*REQUIRED WORK*: Say how many lines of the data below have the word "instance" in them. Add nothing else.

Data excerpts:

● ● ● ●

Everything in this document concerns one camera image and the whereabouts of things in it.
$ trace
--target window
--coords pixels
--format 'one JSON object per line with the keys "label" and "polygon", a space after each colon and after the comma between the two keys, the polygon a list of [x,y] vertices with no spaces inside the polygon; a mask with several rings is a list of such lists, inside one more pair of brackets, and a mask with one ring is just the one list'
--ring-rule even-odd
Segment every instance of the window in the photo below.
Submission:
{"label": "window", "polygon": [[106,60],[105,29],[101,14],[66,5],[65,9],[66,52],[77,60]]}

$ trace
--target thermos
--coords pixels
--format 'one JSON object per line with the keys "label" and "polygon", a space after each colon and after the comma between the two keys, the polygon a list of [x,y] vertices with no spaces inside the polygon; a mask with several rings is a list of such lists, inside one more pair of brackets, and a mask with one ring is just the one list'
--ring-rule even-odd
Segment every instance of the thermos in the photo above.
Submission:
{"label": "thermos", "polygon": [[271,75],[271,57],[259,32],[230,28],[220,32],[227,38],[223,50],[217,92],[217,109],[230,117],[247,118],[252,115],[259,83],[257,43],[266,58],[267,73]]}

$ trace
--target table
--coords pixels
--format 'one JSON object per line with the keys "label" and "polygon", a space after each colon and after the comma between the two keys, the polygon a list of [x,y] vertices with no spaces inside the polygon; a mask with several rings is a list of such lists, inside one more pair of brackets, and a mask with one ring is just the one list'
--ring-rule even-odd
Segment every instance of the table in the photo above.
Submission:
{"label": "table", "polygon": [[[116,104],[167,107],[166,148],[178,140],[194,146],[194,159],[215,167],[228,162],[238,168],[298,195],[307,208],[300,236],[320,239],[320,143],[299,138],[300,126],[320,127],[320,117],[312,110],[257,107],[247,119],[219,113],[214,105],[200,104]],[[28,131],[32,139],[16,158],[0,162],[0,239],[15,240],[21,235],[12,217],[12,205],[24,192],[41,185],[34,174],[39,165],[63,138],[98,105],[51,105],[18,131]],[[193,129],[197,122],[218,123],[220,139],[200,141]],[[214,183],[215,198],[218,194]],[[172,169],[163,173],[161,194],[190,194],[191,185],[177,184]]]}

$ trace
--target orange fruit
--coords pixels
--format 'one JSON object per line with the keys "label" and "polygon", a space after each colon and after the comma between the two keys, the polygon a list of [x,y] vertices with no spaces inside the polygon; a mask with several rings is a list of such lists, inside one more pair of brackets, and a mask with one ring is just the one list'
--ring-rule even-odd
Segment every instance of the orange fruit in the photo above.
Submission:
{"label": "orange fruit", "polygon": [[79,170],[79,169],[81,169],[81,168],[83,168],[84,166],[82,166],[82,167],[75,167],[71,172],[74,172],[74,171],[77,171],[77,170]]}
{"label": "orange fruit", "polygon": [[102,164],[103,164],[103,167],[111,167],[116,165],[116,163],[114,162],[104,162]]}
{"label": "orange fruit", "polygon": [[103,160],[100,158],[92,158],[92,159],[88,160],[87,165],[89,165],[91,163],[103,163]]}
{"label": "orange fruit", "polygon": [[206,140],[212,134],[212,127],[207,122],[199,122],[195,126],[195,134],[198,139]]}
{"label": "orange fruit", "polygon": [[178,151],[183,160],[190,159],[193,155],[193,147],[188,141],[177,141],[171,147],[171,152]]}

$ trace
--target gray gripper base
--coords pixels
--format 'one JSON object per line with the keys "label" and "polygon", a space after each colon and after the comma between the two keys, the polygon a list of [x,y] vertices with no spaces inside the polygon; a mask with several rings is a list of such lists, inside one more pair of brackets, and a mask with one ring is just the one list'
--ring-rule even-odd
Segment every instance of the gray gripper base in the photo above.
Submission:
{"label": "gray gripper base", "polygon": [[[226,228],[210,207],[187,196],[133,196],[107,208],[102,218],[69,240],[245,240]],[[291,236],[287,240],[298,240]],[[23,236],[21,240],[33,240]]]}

● ● ● ●

*ANSWER SECTION*: 5